For others, the stone is something that has already occurred in our life. An irreversible, physical and permanent stone has been rolled across our path. We have had a heart attack or received a bad diagnosis, or our stamina or memory are greatly reduced.

It reminds us of our mortality and shapes our outlook on everything. That stone blocks our way. It prevents us from leading the kind of life that we want to live.

You may not have a stone like that, and I hope that you don’t, but every one of us has something that we cannot seem to get rid of or roll away in our life. It’s like a tombstone. It blocks us from the kind of life that we dream of living.

If you pay attention to the stones in your life, and every one of us has at least one, then you can sympathize with the women who went to visit Jesus’ tomb, feeling weak and helpless, and wondering, “Who will roll away the stone?”

Mark says that when they looked up, “They saw that the stone… had already been rolled back. And as they entered the tomb, they saw a young man, dressed in a white robe, sitting on the right side, and they were alarmed.” They were probably scared out of their wits.

Then the angel calmly said, “Do not be alarmed; you are looking for Jesus of Nazareth, who was crucified. He has been raised; he is not here.” The angel was right for the tomb was empty.

There in the half-light of that early morning, something incredible and completely unexpected had taken place. Jesus had been resurrected, and that’s the power of Easter. Two thousand years later, it may give us goosebumps or make the hair stand up on the back of our necks.
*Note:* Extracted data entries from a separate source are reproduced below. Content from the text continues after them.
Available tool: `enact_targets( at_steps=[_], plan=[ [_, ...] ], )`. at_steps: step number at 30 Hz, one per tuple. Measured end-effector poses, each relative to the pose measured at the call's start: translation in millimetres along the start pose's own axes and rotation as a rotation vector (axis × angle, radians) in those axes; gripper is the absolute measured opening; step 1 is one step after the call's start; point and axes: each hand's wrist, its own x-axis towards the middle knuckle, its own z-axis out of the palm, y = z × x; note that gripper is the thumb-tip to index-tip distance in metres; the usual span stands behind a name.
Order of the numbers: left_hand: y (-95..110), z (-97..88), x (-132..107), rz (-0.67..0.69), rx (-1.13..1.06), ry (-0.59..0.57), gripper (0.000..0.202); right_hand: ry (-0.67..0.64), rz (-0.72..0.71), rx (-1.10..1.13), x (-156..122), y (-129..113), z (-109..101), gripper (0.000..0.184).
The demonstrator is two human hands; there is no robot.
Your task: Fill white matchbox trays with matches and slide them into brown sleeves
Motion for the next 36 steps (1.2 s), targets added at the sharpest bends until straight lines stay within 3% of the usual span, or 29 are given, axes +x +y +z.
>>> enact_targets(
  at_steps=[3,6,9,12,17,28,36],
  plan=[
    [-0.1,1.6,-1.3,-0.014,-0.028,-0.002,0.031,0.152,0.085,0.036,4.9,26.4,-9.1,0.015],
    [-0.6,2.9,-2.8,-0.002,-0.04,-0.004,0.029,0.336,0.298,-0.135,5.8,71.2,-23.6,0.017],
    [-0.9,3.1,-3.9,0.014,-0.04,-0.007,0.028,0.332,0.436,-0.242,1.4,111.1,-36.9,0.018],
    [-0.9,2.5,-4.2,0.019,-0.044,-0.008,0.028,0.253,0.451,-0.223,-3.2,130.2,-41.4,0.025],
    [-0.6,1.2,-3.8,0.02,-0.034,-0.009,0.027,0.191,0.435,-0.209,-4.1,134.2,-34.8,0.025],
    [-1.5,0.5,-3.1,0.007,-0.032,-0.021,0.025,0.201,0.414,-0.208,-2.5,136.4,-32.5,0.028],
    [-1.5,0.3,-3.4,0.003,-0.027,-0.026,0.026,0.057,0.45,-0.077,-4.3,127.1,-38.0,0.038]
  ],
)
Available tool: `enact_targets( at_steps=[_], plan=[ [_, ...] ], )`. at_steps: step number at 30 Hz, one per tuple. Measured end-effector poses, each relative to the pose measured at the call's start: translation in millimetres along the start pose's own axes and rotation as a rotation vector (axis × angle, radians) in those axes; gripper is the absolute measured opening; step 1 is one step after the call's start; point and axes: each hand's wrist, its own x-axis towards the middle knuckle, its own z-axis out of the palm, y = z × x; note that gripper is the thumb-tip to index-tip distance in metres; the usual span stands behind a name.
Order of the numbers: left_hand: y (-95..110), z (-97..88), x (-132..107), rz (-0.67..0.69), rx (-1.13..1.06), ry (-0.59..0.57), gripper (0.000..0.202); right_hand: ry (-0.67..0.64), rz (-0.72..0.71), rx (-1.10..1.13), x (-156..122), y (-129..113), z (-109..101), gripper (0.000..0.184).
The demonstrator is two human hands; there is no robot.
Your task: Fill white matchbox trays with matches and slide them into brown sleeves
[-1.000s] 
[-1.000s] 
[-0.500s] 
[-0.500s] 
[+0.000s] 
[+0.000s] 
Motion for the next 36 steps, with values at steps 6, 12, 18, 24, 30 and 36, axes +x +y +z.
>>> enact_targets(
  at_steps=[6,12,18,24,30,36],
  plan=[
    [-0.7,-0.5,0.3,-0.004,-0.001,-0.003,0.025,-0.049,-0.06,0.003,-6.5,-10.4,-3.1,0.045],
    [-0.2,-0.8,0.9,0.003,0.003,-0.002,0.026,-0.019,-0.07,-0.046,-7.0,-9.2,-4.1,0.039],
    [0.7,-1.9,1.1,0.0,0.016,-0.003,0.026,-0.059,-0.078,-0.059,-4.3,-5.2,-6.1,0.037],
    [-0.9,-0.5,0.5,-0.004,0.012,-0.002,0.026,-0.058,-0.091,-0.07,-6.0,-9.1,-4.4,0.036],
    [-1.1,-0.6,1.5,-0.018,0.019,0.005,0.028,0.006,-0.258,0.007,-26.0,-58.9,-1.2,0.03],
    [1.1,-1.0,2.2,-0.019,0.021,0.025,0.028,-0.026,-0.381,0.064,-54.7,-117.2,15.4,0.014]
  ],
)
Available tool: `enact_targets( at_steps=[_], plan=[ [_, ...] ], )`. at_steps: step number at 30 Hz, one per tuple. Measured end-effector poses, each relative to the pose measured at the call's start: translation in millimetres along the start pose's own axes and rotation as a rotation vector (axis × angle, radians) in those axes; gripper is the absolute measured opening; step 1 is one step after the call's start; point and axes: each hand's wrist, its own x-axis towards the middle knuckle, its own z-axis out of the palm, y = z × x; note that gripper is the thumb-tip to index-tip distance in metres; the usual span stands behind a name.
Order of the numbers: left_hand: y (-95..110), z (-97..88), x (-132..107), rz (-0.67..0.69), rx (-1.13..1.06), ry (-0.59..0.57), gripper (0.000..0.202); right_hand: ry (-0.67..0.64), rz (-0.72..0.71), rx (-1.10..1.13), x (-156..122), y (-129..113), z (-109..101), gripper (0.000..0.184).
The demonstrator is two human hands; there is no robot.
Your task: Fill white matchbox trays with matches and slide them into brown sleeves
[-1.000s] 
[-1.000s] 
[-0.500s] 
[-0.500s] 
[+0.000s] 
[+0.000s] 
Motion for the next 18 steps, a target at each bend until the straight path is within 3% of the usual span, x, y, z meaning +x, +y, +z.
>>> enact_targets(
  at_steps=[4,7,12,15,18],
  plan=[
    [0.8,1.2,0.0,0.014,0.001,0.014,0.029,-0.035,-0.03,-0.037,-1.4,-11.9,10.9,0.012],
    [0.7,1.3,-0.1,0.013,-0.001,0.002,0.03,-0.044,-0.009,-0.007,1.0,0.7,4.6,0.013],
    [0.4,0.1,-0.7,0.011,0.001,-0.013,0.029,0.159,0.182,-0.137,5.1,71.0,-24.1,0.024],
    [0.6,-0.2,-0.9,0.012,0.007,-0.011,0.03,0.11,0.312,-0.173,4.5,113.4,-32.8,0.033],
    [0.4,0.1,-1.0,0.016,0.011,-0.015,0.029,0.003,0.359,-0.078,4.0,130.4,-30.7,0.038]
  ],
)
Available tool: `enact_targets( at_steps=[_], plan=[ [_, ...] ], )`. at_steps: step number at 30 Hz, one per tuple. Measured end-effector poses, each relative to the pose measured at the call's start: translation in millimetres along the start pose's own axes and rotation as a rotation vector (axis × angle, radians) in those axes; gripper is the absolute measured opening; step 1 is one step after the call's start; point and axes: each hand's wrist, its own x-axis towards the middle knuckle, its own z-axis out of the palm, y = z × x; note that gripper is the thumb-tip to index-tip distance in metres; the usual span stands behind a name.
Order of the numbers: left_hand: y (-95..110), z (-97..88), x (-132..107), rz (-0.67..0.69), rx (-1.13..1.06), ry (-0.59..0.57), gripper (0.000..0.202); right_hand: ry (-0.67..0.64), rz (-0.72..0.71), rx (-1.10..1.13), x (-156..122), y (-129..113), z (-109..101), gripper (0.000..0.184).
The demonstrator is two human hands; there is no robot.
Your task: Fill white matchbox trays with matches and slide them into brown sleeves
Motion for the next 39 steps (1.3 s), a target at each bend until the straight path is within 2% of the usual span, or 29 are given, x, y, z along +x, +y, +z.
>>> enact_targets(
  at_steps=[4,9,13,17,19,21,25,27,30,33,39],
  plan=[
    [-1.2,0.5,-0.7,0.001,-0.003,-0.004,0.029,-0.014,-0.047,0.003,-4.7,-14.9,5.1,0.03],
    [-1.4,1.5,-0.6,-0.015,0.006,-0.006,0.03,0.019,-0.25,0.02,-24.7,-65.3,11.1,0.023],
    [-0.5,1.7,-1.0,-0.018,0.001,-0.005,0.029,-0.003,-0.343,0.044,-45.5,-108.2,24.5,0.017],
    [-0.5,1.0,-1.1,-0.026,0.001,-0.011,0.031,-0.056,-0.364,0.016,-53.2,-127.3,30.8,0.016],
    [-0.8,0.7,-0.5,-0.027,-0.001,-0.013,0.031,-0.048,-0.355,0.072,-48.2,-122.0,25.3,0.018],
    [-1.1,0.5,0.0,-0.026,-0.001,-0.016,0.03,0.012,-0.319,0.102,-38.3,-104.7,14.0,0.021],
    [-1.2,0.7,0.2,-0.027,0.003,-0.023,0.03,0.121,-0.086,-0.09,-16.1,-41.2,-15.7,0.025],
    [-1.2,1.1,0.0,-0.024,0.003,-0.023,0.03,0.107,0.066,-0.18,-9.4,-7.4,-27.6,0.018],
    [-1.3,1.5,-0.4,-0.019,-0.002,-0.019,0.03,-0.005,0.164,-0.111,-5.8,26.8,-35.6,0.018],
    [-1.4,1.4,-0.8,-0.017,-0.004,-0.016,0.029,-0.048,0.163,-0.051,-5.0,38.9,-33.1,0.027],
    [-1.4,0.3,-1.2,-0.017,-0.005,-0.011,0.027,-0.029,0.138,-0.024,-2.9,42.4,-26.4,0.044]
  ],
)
If God raised Jesus from dead, if the tomb was empty, if the angel said, “He is not here,” and if over 500 witnesses saw the resurrected Jesus, then surely God can roll away whatever seems immovable in your life and in mine.

That means that no loss, no illness, no failure or terrible mistake should block our life forever, for the God of Easter can turn the nothingness of death into a victory of eternal life.